6. Be more responsive.
If someone sends a text, answer it when you see it. As often as you are able, respond to important emails as they come in. This will ensure that you aren’t left with a backlog of work that needs to be tended to.
7. Be less reactive.
When you see or hear something that immediately enrages you or upsets you (even if it’s just a negative thought that crops up in your head) before reacting to it and pouring your energy into it, question it. Figure out where it came from, and ask yourself whom your reaction to it would serve. Learning to take that micro-pause between a stimulus and your response will change the way you look at everything.
8. Fulfill your base needs.
You are not a machine, but in some ways, your body and life does require that you fuel it in certain ways to keep it running. Eat when you are hungry. Sleep when you are tired. Trying to deny the importance of your most basic requirements for functioning does not mean you are busy and important, it means you are ignorant and setting yourself up for a breakdown or burnout.
9. Curate your sphere of influence.
You know that the people you spend the most time with have a significant impact on who you will become.
But do you also realize that what you are surrounding yourself with and putting into your head is having just as much, if not even more, of an effect on you? Take a serious look at who you follow online and what their presence on your newsfeed does for you, or perhaps how cluttered your home or office space is. This is your environment, and it is having a silent, and often subconscious, impact on you at all times.
10. Take action when you want to do something.
In Mel Robbin’s The 5 Second Rule, she explains that a lot of what holds people back is those few seconds between when you have an amazing idea, and when your brain interferes. She says that to really move your life forward, you need to act on your ideas before you convince yourself not to.
11. Take action when you don’t.
At the same time, it’s imperative to learn that just because you do not feel like doing something does not mean you are incapable of doing it. Your feelings do not impact your ability.
12. Read more.
If you aren’t someone who can get through a book, that’s okay. But it’s not an excuse to stop learning, growing and developing yourself. Follow people on social media that post or share interesting articles and ideas. Read a news story in the morning. Listen to an audiobook on your commute. How much you read is directly related to your self-growth, and your self-growth is directly related to your external success.
13. Scroll less.
Whereas sifting through TV channels was once the mindless past time of years past, now it’s scrolling through news feeds. Train yourself to limit your “scroll” time each day. Try one of those browser installations that give you a set amount of time you can spend on a website in a day before it blocks access to the site, or apps that counts how many times you open social media apps. You don’t have to delete them entirely, but you should be mindful that you’re not spending multiple hours a day effectively doing nothing.
14. Observe your patterns.
Instead of being critical of yourself when you notice that you’re procrastinating, or engaging in an unhealthy behavior, notice what prompts it. Notice what you’re doing when you feel most at ease, most inspired, or most frustrated. Observe yourself as a third party, treat your life like something you are studying. Get to know what you react to and how — this can help you direct your life.
15. Practice saying “no.”
Your energy is limited each day. Make sure it is only going toward that you truly care about. You should not feel bad about saying “no” to some things. It is ultimately a means of self-preservation.

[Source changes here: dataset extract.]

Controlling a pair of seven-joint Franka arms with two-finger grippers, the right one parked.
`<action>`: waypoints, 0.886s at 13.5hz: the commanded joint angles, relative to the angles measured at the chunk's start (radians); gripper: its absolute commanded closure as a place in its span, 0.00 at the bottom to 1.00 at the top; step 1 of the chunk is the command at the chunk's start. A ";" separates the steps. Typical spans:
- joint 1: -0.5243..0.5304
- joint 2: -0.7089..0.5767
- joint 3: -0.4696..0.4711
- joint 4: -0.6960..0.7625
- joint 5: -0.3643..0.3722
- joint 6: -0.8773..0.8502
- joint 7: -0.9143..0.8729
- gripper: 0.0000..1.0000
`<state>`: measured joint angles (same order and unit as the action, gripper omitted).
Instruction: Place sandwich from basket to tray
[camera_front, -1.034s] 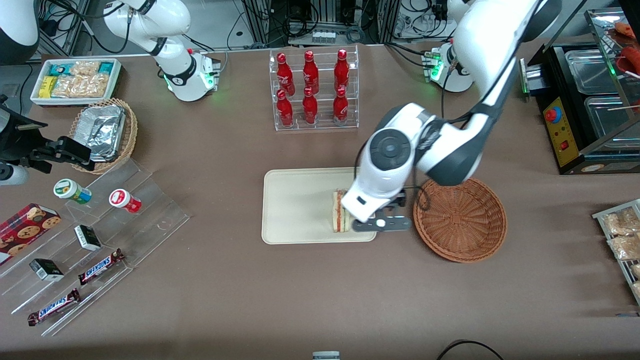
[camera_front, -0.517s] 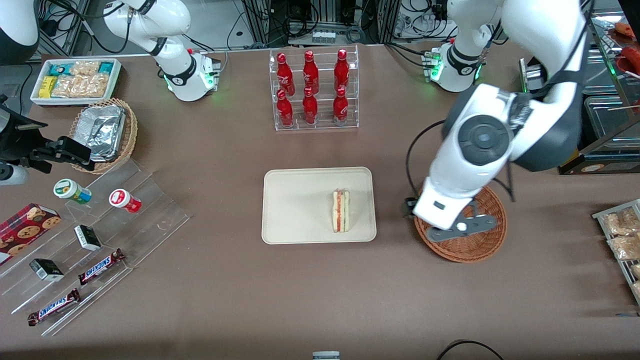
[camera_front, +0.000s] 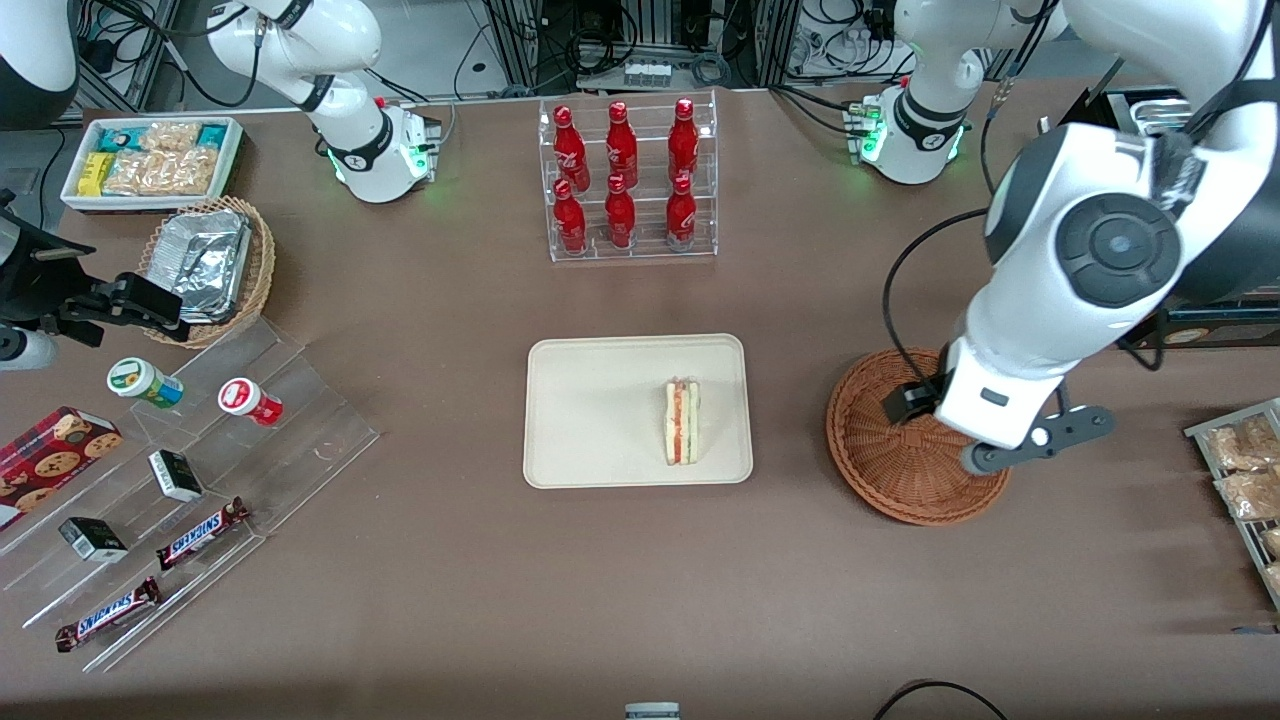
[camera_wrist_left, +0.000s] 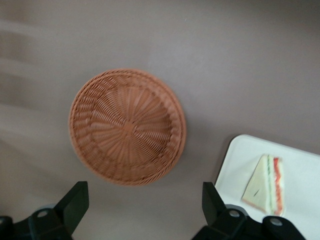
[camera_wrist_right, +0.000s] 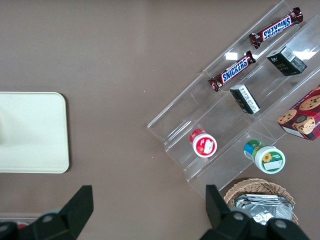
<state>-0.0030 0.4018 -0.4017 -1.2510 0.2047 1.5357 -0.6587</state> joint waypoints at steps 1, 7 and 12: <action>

16. Practice diverting your attention.
When you have a self-defeating thought, the solution isn’t usually to mull on it until you arrive at a different conclusion. The solution is usually to distract yourself with something productive. Get better at diverting your attention to something that helps you, not negative thoughts that can lead to a spiral.
17. Share your ideas consistently and clearly.
Having ideas is great, but they won’t go anywhere if you aren’t able to articulate them, or come up with an action plan that allows you to implement them.
18. Use what you have.
The next time you have the urge to go pick up dinner or a new outfit for the weekend, challenge yourself just once to wear what’s in your closet, or eat what’s in your pantry, even if you don’t want to that much.
19. Drink one more glass of water.
Don’t worry about pressuring yourself to get all recommended 8 cups down perfectly. Just focus on drinking one more. Then, when that’s part of your routine, add another.
20. Eat one less unhealthy snack.
Don’t worry about trying to completely overhaul your diet and perfect every single thing that crosses your lips. Focus only on foregoing one single unhealthy choice that you’d make on any given day. Just one.
21. Create open portals for people to reach and contact you for what you want to do.
Make sure that you are consistently making your information available to those who may want to reach out to you. Your personal website and online presence is the new résumé, so make sure you are consistently updating and improving it, and making it easy for others to understand what you do and how to reach you.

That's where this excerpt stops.